Chaotic behavior of gas bubble in non-Newtonian fluid: a numerical study

Abstract

In the present paper, the nonlinear behavior of bubble growth under the excitation of an acoustic pressure pulse in non-Newtonian fluid domain has been investigated. Due to the importance of the bubble in the medical applications such as drug, protein or gene delivery, blood is assumed to be the reference fluid. Effects of viscoelasticity term, Deborah number, amplitude and frequency of the acoustic pulse are studied. We have studied the dynamic behavior of the radial response of bubble using Lyapunov exponent spectra, bifurcation diagrams, time series and phase diagram. A period-doubling bifurcation structure is predicted to occur for certain values of the effects of parameters. The results show that by increasing the elasticity of the fluid, the growth phenomenon will be unstable. On the other hand, when the frequency of the external pulse increases the bubble growth experiences more stable condition. It is shown that the results are in good agreement with the previous studies.
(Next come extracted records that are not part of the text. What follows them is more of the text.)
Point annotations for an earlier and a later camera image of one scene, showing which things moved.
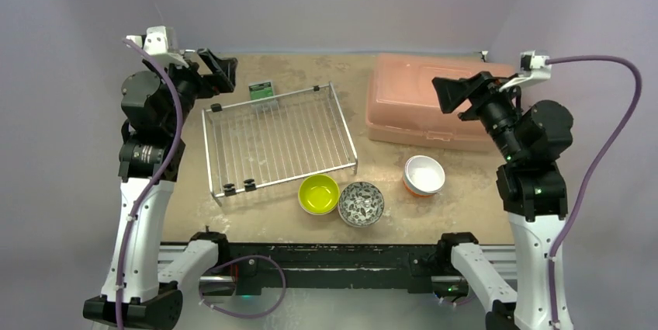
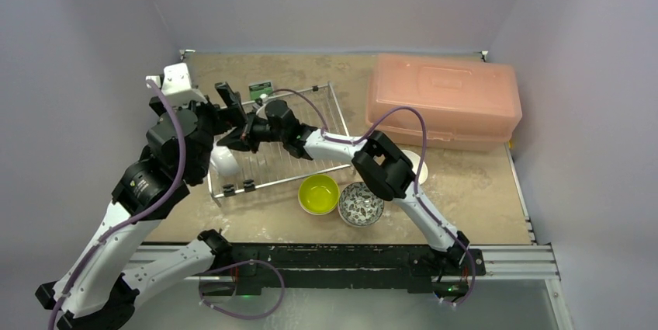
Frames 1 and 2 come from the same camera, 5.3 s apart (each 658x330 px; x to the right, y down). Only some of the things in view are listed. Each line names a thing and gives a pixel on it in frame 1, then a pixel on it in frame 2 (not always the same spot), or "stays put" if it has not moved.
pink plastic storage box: x=404 y=105 stays put
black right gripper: x=476 y=102 to x=246 y=132
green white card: x=260 y=90 stays put
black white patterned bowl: x=361 y=204 stays put
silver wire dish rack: x=276 y=138 stays put
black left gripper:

Appendix: Stability analysis

Equations (4) and (5) can be expressed as a system of first-order ordinary differential equations in which the zero point is located on the wall of the spherical bubble:

$$ \left \{ \begin{array}{l} \displaystyle\frac{dR}{dt}=U, \\ \displaystyle\frac{dU}{dt}= \biggl[ -\displaystyle\frac{3}{2}U^2+\frac{p_0}{\rho\omega^2 R_0^2} \biggl((1+\mathit{We})\biggl(\displaystyle\frac{1}{R}\biggr)^{3k}\\ \hphantom{\displaystyle\frac{dU}{dt}=} {}-\mathit{We}\biggl(\displaystyle\frac{1}{R}\biggr)-\bigl(1+\alpha\sin (t)\bigr) \biggr) \biggr]\frac{1}{R}\\ \hphantom{\displaystyle\frac{dU}{dt}=} {}+ \displaystyle\frac{1}{R}\frac{2}{3\mathit{Re}}\biggl(\displaystyle\frac{1}{\omega R_0} \sqrt{\displaystyle\frac {p_0}{\rho}}\biggr)\\ \hphantom{\displaystyle\frac{dU}{dt}=} {}\times\displaystyle\int_0^{\infty} \biggl(\displaystyle\frac{\tau_{rr}(y,t)-\tau_{\theta\theta}(y,t)}{y_i+R^3}\biggr)\,dy,\\ \displaystyle\frac{d\tau_{rr}(y,t)}{dt}= \biggl(\biggl(\displaystyle\frac{-4R^2\dot{R}}{y_i+R^3}\biggr) -\displaystyle\frac{1}{\mathit{De}} \biggr)\tau_{rr}\\ \hphantom{\displaystyle\frac{d\tau_{rr}(y,t)}{dt}=} {}+\displaystyle\frac{4}{\mathit{De}}\biggl(\omega R_0\sqrt{\displaystyle\frac{p_0}{\rho }}\biggr)\biggl(\displaystyle\frac{R^2\dot{R}}{y_i+R^3}\biggr),\\ \displaystyle\frac{d\tau_{\theta\theta}(y,t)}{dt}= \biggl(\biggl(\displaystyle\frac{2R^2\dot {R}}{y_i+R^3}\biggr)-\displaystyle\frac{1}{\mathit{De}} \biggr)\tau_{rr}\\ \hphantom{\displaystyle\frac{d\tau_{\theta\theta}(y,t)}{dt}=} {}-\displaystyle\frac{2}{\mathit{De}}\biggl(\omega R_0\sqrt{\displaystyle\frac{p_0}{\rho}}\biggr) \biggl(\displaystyle\frac{R^2\dot{R}}{y_i+R^3}\biggr). \end{array} \right . $$

(7)

We is the Weber number, defined as

$$ \mathit{We}=\frac{2\sigma}{p_{c}R_{0}}. $$

(8)

Also, in above equation the initial conditions are taken as

$$\begin{aligned} &{R(0) = 1[R_0],} \end{aligned}$$

(9)

$$\begin{aligned} &{\tau_{\theta\theta}(0) =\tau_{rr}(0) = 0,} \end{aligned}$$

(10)

$$\begin{aligned} &{U(0) = 0.} \end{aligned}$$

(11)

This study is conducted for De∼O(1) to avoid numerical difficulties because of the division by this quantity in Eq. (8).